- **Work order**
Each line of the data below from the one holding "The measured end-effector" to the one holding "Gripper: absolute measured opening", inclusive, is to be reproduced exactly; no other line belongs in the answer.

- **Dataset extract**
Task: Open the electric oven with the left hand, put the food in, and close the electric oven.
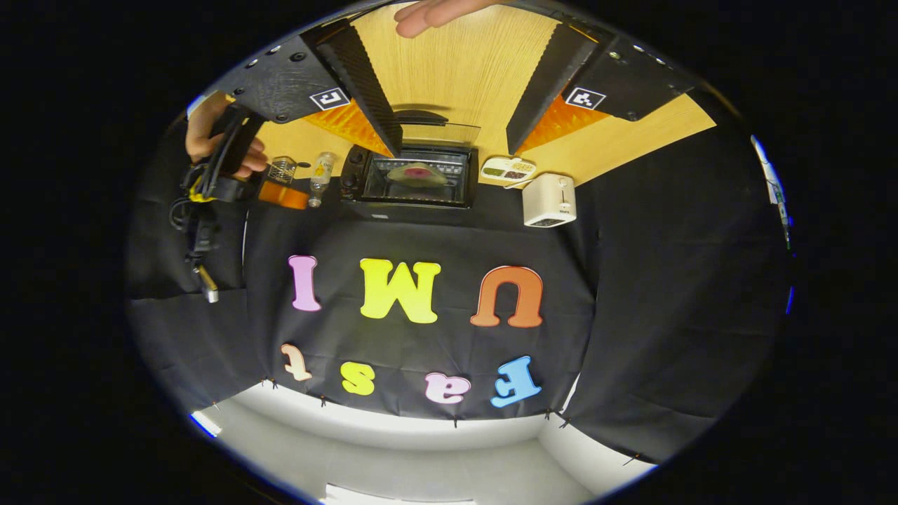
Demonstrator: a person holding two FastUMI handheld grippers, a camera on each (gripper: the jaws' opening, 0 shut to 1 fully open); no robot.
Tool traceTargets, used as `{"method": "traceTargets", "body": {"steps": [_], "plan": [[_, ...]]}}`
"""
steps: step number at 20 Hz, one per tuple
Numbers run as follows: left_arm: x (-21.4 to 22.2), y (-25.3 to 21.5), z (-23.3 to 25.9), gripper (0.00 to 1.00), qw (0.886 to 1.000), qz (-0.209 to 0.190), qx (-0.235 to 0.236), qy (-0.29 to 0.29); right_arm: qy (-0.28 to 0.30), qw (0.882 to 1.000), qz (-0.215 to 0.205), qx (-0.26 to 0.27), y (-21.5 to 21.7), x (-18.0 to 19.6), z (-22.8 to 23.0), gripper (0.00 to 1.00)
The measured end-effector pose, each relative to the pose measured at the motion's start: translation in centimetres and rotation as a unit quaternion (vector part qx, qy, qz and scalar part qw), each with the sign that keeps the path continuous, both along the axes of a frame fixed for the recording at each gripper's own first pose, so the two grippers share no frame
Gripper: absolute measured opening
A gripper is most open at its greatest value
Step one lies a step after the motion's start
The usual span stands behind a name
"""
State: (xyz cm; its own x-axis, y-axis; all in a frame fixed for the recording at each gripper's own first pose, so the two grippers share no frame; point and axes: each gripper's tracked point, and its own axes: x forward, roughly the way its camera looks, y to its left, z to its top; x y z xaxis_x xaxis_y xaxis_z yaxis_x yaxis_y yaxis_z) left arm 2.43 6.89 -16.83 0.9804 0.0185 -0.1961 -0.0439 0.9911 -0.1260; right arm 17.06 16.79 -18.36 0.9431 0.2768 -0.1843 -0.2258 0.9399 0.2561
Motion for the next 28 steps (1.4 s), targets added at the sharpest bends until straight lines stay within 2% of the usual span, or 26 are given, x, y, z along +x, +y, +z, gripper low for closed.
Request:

- **Solved exercise**
The measured end-effector pose, each relative to the pose measured at the motion's start: translation in centimetres and rotation as a unit quaternion (vector part qx, qy, qz and scalar part qw), each with the sign that keeps the path continuous, both along the axes of a frame fixed for the recording at each gripper's own first pose, so the two grippers share no frame
Gripper: absolute measured opening

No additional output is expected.